The transformation by way of the core of the transformer mannequin (click on to enlarge)
// Multi-Headed Consideration
That is the primary main subprocess going down inside a transformer layer, and maybe essentially the most impactful and distinctive characteristic of transformer fashions in comparison with different kinds of AI techniques. The multi-headed consideration is a mechanism that lets a token observe or “take note of” the opposite tokens within the sequence. It collects and incorporates helpful contextual info into its personal token illustration, particularly linguistic points like grammar relationships, long-range dependencies amongst phrases not essentially subsequent to one another within the textual content, or semantic similarities. In sum, because of this mechanism, various points of the relevance and relationships amongst components of the unique textual content are efficiently captured. After a token illustration travels by way of this element, it finally ends up gaining a richer, extra context-aware illustration about itself and the textual content it belongs to.
Some transformer architectures constructed for particular duties, like translating textual content from one language to a different, additionally analyze through this mechanism doable dependencies amongst tokens, each the enter textual content and the output (translated) textual content generated up to now, as proven beneath:


Multi-headed consideration in translation transformers
// Feed-Ahead Neural Community Sublayer
In easy phrases, after passing by way of consideration, the second frequent stage inside each replicated layer of the transformer is a set of chained neural community layers that additional course of and assist be taught further patterns of our enriched token representations. This course of is akin to additional sharpening these representations, figuring out, and reinforcing options and patterns which might be related. In the end, these layers are the mechanism used to progressively be taught a basic, more and more summary understanding of all the textual content being processed.
The method of going by way of multi-headed consideration and feed-forward sublayers is repeated a number of instances in that order: as many instances because the variety of replicated transformer layers now we have.

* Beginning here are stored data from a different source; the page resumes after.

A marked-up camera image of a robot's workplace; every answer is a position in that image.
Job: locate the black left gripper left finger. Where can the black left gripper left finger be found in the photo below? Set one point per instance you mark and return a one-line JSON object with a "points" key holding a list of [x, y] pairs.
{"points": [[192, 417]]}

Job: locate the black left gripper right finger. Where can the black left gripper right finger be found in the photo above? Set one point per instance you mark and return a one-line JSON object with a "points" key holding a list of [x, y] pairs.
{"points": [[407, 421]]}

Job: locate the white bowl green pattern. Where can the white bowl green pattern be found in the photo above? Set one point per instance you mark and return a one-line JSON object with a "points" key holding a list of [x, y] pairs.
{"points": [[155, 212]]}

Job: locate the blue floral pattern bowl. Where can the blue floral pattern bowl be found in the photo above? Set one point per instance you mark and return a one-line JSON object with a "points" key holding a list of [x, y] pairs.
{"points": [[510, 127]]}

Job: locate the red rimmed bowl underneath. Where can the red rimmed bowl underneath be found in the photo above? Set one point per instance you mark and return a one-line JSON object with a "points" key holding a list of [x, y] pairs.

// Closing Vacation spot: Predicting the Subsequent Phrase
After repeating the earlier two steps in an alternate method a number of instances, the token representations that got here from the preliminary textual content ought to have allowed the mannequin to accumulate a really deep understanding, enabling it to acknowledge advanced and refined relationships. At this level, we attain the ultimate element of the transformer stack: a particular layer that converts the ultimate illustration right into a chance for each doable token within the vocabulary. That’s, we calculate — primarily based on all the data realized alongside the best way — a chance for every phrase within the goal language being the following phrase the transformer mannequin (or the LLM) ought to output. The mannequin lastly chooses the token or phrase with the best chance as the following one it generates as a part of the output for the top person. Your complete course of repeats for each phrase to be generated as a part of the mannequin response.
# Wrapping Up
This text supplies a mild and conceptual tour by way of the journey skilled by text-based info when it flows by way of the signature mannequin structure behind LLMs: the transformer. After studying this, chances are you’ll hopefully have gained a greater understanding of what goes on inside fashions like those behind ChatGPT.
Iván Palomares Carrascosa is a pacesetter, author, speaker, and adviser in AI, machine studying, deep studying & LLMs. He trains and guides others in harnessing AI in the true world.